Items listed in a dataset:
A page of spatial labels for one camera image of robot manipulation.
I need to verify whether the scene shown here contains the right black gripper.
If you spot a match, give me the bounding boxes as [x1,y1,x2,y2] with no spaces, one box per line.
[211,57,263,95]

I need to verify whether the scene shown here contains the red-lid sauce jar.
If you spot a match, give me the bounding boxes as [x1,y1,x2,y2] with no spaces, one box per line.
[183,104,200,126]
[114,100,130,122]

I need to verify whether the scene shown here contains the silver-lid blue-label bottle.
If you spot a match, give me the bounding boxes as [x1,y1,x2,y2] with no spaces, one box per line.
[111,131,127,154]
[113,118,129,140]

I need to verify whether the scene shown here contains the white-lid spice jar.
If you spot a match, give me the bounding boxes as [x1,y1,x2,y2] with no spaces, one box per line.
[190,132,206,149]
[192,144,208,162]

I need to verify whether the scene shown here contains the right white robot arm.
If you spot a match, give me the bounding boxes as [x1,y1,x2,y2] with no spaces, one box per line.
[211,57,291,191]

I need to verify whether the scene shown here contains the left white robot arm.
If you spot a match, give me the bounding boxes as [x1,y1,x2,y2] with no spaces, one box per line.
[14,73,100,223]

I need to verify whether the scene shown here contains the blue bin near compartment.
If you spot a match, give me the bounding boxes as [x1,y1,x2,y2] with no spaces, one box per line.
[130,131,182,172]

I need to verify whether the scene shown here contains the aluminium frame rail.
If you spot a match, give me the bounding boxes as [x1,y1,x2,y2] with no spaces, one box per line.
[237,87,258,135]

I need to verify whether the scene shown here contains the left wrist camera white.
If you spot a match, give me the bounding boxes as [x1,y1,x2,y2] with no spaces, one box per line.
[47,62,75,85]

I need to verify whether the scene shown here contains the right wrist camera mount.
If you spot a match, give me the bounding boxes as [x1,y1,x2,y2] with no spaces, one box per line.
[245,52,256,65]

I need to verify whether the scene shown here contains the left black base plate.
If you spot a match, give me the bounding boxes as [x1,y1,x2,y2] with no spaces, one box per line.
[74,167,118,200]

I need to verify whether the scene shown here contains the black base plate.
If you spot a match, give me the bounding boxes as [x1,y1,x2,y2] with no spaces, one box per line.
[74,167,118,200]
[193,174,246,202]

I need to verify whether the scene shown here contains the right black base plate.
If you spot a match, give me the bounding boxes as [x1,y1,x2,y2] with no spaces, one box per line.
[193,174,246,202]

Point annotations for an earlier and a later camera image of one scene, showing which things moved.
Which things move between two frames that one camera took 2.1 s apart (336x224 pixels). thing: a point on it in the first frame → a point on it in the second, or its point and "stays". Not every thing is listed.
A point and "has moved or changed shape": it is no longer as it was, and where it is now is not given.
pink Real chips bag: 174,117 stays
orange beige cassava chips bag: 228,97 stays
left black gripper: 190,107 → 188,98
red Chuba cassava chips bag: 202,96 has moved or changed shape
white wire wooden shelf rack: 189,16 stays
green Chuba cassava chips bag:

◆ **WORK ORDER**:
From the line that contains "left black gripper: 190,107 → 188,98" down to the final line of the entries, print every line exactly as it is, and only those lines.

◆ **REPLY**:
left black gripper: 190,107 → 188,98
red Chuba cassava chips bag: 202,96 has moved or changed shape
white wire wooden shelf rack: 189,16 stays
green Chuba cassava chips bag:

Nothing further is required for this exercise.